DIRECTIONS: From the listing below, copy only the lines running from the line that contains "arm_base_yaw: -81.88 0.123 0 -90" to the line that contains "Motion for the", both included.
SOURCE MATERIAL START
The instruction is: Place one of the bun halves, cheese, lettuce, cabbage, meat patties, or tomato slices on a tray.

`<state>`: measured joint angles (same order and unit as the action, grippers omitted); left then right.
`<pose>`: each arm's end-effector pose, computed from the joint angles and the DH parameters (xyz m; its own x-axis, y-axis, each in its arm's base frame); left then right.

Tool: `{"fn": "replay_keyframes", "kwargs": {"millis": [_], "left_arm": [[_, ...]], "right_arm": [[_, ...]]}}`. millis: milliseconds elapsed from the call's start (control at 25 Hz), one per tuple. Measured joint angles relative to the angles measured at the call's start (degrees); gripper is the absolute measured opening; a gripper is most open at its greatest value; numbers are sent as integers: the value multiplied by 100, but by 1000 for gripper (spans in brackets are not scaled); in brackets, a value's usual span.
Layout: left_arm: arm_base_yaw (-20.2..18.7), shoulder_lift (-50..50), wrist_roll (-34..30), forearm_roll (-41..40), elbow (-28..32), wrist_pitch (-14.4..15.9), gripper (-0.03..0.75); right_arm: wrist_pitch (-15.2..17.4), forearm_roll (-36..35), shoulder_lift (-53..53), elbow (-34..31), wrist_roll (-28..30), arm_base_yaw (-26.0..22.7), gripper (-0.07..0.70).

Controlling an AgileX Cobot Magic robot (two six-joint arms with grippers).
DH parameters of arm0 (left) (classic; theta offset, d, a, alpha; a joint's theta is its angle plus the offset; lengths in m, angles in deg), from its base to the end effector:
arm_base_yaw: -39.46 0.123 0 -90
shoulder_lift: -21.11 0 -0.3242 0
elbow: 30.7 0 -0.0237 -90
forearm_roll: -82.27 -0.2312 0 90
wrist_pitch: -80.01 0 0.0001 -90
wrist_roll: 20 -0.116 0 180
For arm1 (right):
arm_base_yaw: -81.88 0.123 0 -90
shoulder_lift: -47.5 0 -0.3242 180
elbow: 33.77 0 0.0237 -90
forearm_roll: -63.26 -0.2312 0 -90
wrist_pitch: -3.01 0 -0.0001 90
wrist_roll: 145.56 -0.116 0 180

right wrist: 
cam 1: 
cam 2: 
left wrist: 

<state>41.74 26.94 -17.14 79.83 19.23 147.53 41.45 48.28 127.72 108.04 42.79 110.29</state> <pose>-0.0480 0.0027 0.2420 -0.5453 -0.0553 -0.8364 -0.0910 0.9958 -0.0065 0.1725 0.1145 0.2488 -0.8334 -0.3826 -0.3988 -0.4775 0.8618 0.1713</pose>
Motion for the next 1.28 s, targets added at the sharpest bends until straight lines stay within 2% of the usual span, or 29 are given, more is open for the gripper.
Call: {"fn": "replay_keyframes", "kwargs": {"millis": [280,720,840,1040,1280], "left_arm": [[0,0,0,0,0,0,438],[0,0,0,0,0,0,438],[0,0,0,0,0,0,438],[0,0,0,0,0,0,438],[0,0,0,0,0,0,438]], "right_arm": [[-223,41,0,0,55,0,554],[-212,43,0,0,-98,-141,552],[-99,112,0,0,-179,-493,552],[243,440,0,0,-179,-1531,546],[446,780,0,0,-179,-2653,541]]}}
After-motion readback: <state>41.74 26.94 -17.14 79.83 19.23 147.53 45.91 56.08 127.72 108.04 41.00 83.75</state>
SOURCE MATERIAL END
TASK SOLUTION:
arm_base_yaw: -81.88 0.123 0 -90
shoulder_lift: -47.5 0 -0.3242 180
elbow: 33.77 0 0.0237 -90
forearm_roll: -63.26 -0.2312 0 -90
wrist_pitch: -3.01 0 -0.0001 90
wrist_roll: 145.56 -0.116 0 180

right wrist: 
cam 1: 
cam 2: 
left wrist: 

<state>41.74 26.94 -17.14 79.83 19.23 147.53 41.45 48.28 127.72 108.04 42.79 110.29</state> <pose>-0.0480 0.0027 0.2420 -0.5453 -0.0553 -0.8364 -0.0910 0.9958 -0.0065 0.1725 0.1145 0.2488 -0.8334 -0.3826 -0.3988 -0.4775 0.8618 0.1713</pose>
Motion for the next 1.28 s, targets added at the sharpest bends until straight lines stay within 2% of the usual span, or 29 are given, more is open for the gripper.

No more is needed to finish this exercise.